» **Requirement**: Retype only the lines that run from the top of the material below to the line bearing "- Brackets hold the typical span", inclusive, and keep the pictures out.
** Opening Data section block **
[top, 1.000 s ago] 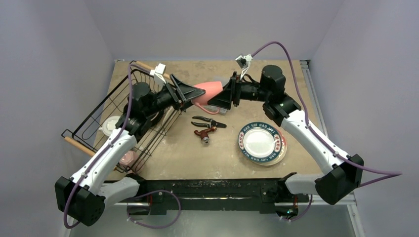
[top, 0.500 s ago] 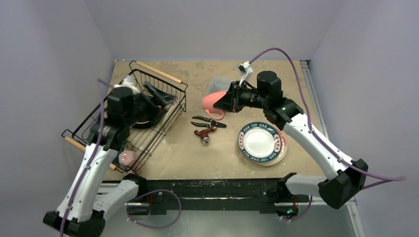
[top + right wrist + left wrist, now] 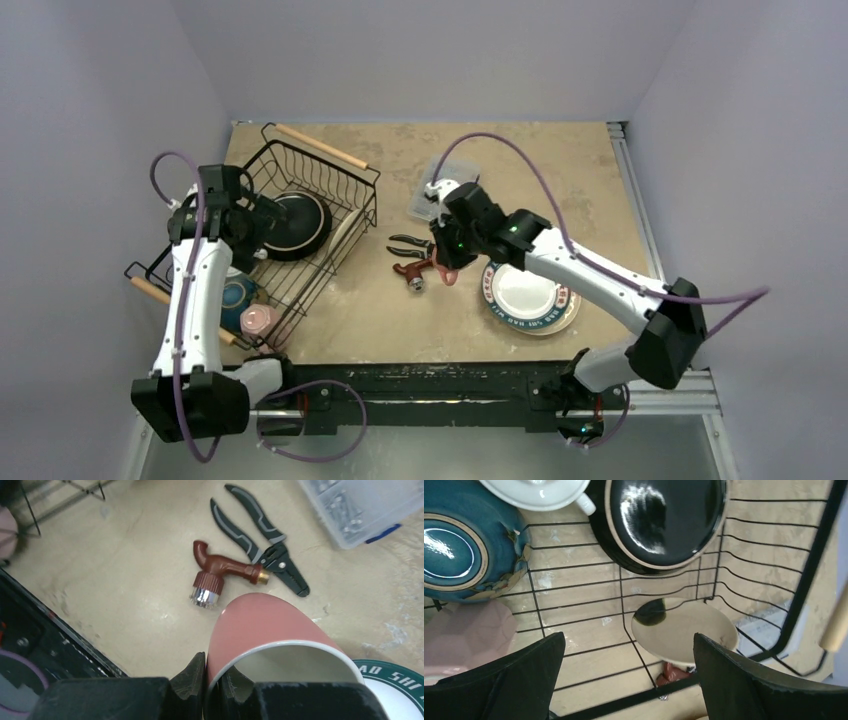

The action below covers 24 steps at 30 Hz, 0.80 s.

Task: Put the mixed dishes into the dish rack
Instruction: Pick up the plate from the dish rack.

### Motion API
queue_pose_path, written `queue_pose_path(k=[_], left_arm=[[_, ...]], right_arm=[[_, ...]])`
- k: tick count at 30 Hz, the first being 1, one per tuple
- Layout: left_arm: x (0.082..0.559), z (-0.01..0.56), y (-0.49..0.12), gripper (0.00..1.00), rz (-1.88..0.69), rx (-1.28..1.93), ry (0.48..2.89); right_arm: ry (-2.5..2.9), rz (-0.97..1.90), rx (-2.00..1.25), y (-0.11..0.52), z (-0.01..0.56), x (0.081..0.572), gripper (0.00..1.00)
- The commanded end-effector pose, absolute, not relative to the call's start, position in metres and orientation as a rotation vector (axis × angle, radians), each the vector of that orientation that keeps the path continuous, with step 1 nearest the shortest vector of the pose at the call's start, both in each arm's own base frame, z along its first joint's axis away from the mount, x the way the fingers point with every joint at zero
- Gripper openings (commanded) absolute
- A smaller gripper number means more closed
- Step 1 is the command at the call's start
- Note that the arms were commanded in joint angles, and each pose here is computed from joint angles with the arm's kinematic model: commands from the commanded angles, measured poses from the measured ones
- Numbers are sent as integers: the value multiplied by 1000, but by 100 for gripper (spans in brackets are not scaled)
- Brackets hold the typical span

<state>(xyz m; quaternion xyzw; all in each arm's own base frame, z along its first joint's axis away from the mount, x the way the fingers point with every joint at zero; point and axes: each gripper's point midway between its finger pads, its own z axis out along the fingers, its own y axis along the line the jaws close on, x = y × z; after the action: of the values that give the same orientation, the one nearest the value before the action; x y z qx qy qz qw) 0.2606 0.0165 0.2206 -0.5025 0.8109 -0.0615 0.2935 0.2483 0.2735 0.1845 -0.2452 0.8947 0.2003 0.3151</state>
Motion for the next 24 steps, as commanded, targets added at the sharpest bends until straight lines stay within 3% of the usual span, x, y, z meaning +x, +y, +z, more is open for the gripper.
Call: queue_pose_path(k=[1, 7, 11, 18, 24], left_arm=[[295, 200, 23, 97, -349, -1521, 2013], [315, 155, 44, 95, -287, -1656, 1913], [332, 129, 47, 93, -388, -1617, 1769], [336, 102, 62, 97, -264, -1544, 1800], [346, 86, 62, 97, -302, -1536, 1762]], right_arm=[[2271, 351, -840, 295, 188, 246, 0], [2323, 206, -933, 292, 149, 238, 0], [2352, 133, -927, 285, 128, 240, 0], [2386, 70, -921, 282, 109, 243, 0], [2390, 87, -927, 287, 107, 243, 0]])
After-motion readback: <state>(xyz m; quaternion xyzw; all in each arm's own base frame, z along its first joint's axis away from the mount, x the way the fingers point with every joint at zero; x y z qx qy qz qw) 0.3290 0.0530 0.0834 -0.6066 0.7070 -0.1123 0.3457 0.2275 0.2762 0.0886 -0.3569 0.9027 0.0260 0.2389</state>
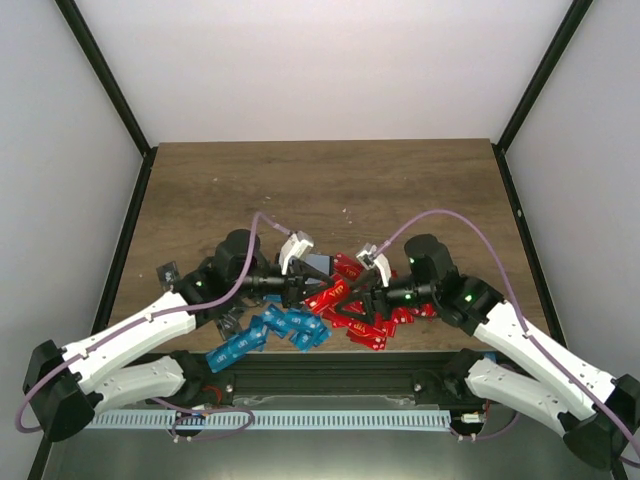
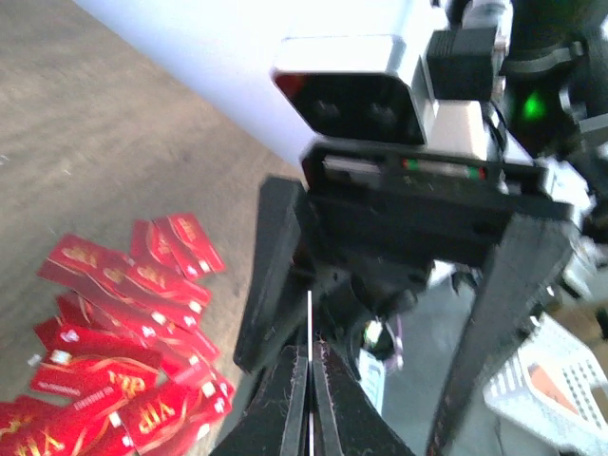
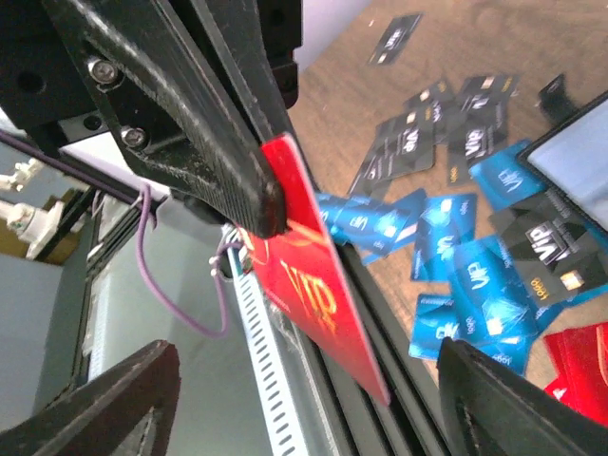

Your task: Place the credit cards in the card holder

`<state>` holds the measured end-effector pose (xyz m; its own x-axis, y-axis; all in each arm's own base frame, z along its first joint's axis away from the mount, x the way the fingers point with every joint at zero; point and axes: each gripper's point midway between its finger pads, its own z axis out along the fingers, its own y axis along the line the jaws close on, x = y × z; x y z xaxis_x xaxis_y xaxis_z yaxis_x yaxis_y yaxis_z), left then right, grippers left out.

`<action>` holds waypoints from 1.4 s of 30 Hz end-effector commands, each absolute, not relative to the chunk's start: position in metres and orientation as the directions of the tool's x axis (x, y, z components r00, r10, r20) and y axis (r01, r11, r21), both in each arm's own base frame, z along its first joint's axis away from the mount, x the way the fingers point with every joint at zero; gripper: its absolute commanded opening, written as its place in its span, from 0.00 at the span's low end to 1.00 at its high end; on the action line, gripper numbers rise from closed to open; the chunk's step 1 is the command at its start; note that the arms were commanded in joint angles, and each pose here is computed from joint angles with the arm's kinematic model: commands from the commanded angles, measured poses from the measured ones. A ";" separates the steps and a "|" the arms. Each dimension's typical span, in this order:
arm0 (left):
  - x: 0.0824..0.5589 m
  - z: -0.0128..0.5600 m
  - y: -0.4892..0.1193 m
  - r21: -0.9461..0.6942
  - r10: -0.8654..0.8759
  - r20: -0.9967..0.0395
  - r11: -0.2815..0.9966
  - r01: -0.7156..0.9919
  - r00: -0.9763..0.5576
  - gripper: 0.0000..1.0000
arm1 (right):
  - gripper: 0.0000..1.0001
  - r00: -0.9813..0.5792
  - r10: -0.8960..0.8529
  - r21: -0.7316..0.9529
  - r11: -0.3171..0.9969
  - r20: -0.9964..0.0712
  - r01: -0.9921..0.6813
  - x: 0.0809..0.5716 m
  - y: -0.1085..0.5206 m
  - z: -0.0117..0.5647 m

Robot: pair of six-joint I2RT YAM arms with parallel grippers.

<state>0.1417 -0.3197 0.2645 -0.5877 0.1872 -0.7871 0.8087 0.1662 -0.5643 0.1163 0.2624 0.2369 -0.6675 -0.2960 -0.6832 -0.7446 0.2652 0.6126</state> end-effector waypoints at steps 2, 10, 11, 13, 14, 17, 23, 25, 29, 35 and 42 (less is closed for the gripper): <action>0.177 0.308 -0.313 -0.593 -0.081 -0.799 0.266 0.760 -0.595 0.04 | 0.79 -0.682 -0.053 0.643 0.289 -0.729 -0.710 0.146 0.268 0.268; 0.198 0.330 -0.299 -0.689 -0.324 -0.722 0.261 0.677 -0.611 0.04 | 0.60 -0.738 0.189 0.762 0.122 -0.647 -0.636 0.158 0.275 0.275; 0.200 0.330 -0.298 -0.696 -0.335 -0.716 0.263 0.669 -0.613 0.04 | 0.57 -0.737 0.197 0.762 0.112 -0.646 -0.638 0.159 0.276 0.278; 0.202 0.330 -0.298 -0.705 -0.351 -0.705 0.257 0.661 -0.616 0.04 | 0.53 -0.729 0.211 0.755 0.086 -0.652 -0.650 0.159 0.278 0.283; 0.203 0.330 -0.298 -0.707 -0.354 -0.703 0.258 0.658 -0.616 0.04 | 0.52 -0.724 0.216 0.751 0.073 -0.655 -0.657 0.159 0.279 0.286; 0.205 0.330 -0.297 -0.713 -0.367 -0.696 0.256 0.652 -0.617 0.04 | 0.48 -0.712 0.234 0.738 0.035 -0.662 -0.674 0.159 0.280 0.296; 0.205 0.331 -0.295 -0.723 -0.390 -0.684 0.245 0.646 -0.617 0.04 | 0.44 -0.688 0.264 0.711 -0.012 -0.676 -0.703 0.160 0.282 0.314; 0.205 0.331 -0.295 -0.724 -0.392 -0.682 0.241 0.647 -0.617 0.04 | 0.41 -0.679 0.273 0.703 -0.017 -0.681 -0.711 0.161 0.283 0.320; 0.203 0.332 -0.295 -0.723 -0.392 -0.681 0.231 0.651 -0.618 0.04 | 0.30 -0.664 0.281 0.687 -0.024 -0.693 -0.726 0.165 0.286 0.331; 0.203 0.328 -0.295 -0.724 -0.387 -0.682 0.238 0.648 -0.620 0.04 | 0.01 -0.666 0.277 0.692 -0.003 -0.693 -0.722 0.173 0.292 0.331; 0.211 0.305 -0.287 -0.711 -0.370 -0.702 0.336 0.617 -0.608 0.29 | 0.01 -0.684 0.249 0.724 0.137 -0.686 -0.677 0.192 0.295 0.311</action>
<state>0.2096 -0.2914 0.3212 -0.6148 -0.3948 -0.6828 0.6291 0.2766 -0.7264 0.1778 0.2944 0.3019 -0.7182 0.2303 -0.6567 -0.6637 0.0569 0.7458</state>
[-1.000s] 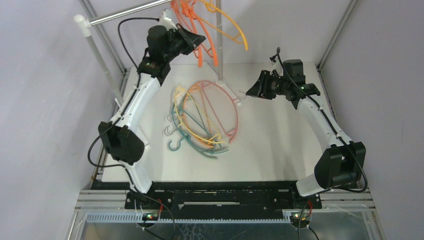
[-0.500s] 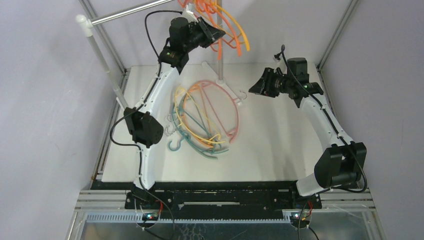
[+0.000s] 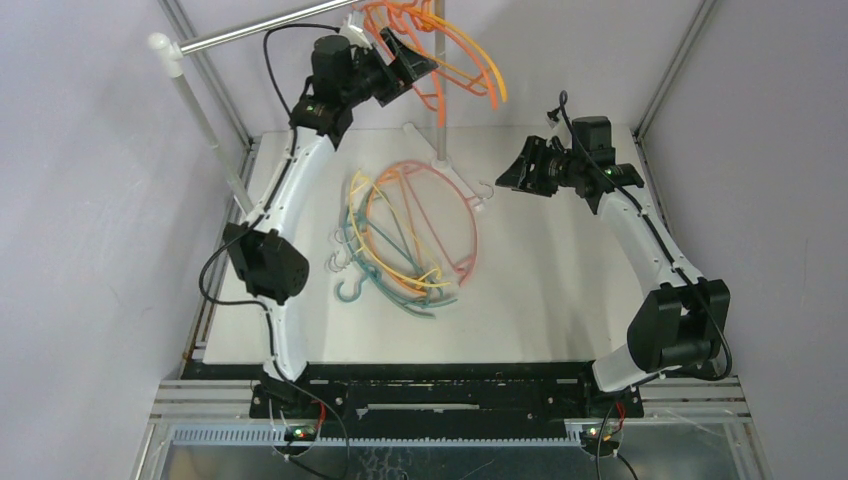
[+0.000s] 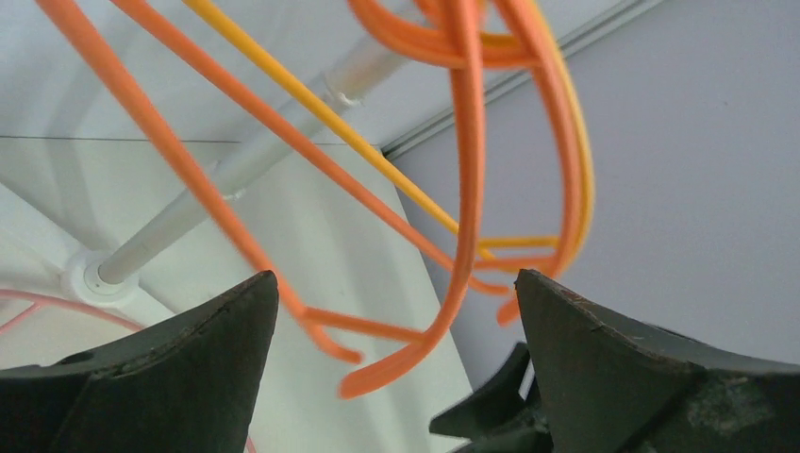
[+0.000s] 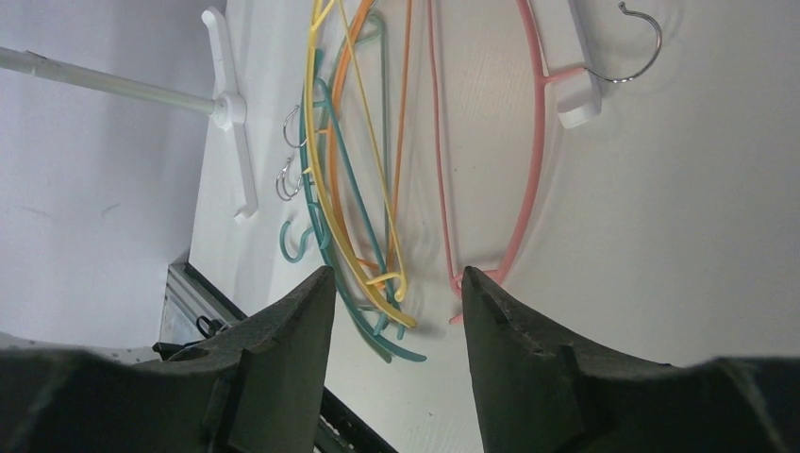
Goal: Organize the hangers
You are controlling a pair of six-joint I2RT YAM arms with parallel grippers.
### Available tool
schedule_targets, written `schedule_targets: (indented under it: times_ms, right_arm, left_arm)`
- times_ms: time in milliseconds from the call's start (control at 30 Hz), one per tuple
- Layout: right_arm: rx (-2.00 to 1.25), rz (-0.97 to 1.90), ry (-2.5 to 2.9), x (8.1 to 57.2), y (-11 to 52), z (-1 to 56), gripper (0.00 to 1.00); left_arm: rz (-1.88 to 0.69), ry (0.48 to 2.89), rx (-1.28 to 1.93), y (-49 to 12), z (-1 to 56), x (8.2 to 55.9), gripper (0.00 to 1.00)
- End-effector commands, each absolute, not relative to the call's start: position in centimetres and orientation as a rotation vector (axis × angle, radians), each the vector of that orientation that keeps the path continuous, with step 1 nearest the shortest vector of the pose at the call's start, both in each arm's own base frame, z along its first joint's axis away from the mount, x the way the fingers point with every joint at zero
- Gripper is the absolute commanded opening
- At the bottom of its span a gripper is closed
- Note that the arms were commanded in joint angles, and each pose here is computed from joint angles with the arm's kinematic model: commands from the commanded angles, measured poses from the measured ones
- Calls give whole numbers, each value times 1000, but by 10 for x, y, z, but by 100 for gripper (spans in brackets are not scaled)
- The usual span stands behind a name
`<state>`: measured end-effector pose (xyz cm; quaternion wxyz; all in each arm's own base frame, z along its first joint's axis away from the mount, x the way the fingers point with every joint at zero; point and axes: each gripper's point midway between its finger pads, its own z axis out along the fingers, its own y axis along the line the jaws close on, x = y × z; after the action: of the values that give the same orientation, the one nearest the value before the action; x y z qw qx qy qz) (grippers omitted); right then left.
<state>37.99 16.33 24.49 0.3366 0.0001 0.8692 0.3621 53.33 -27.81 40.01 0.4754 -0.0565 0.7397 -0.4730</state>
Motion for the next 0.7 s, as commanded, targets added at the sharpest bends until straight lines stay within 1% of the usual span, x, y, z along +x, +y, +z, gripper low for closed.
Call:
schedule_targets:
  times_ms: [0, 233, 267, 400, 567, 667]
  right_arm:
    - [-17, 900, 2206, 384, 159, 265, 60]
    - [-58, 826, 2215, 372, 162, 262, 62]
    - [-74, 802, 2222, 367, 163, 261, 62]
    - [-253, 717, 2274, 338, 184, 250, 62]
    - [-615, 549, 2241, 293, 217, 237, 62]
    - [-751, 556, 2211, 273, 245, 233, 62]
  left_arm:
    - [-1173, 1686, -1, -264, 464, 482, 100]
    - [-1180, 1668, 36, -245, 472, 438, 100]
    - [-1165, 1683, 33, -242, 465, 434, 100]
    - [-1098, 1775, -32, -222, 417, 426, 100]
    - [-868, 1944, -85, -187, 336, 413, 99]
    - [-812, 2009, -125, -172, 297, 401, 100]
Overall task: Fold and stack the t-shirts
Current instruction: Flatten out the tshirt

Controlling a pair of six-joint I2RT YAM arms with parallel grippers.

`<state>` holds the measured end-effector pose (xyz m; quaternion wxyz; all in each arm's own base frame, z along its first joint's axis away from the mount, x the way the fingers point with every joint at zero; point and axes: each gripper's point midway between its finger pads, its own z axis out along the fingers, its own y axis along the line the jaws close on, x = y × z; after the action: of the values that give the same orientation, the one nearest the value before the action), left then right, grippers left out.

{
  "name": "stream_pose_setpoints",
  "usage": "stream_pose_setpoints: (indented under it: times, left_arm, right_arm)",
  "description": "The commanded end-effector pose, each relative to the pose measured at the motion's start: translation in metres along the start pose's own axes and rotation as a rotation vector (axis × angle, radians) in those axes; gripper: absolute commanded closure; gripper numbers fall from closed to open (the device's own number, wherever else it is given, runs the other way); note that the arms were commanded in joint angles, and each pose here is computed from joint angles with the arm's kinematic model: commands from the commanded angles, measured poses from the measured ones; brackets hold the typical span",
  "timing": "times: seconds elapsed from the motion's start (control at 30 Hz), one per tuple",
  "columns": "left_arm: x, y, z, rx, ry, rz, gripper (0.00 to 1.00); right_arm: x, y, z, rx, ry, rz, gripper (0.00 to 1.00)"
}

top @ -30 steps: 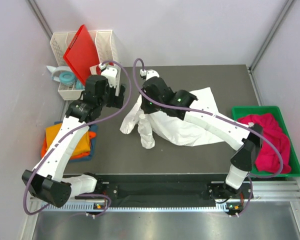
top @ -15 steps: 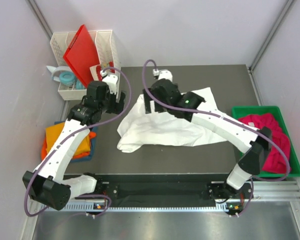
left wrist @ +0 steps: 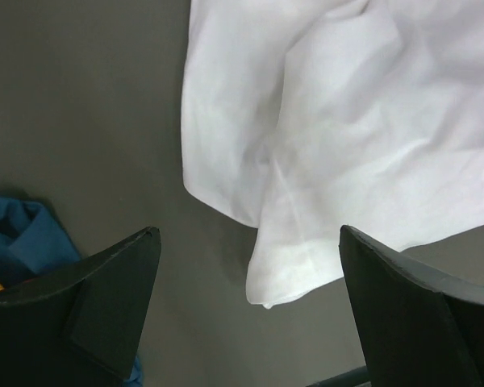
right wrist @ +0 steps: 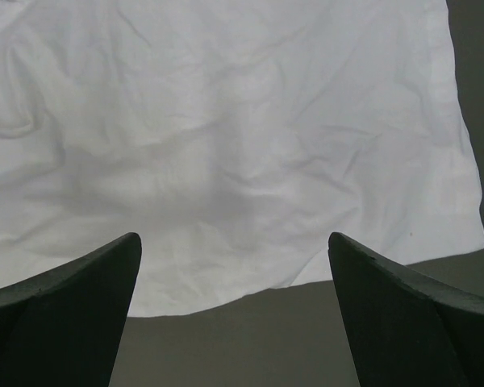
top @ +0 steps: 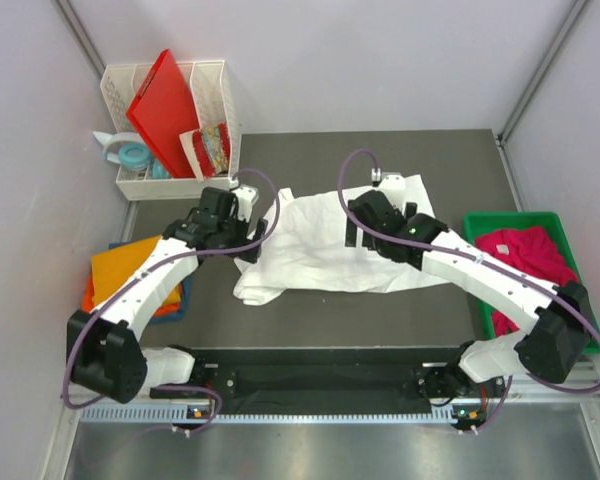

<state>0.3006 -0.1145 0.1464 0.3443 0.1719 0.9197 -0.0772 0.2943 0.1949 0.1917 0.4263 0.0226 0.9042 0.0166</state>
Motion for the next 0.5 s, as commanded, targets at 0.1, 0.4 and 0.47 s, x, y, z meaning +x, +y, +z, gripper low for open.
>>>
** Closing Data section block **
» **Solution below**:
[top, 1.000 s ago] 
[top, 0.500 s ago] 
[top + right wrist + left wrist, now] 

The action below covers 24 steps at 30 Hz, 0.80 s.

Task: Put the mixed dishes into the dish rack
Instruction: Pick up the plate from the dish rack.

### Motion API
queue_pose_path, written `queue_pose_path(k=[_], left_arm=[[_, ...]], right_arm=[[_, ...]])`
- k: tick count at 30 Hz, the first being 1, one per tuple
- Layout: left_arm: x (0.082..0.559), z (-0.01..0.56), y (-0.49..0.12), gripper (0.00..1.00), rz (-1.88..0.69), rx (-1.28..1.93), ry (0.48..2.89); right_arm: ry (-2.5..2.9), rz (-0.97..1.90), rx (-2.00..1.25), y (-0.11..0.52), z (-0.01..0.56), x (0.081..0.572), gripper (0.00..1.00)
- The commanded end-effector pose, absolute, not relative to the call's start, position in metres and orientation as a rotation vector (axis × angle, radians), each the vector of that orientation that keeps the path continuous, with step 1 nearest the shortest vector of the pose at the call's start, both in each arm's own base frame, z along its first joint's axis away from the mount, x the way the fingers point with every joint at zero
- Gripper openings (commanded) absolute
- A smaller gripper number means more closed
- Step 1 is the command at the call's start
- Note that the arms were commanded in joint angles, and each pose here is computed from joint angles with the arm's kinematic model: commands from the commanded angles, measured poses from the measured ones
- Numbers are sent as integers: the value multiplied by 1000, but by 100 for gripper (spans in brackets are not scaled)
- Brackets hold the typical span

The requested output is now complete.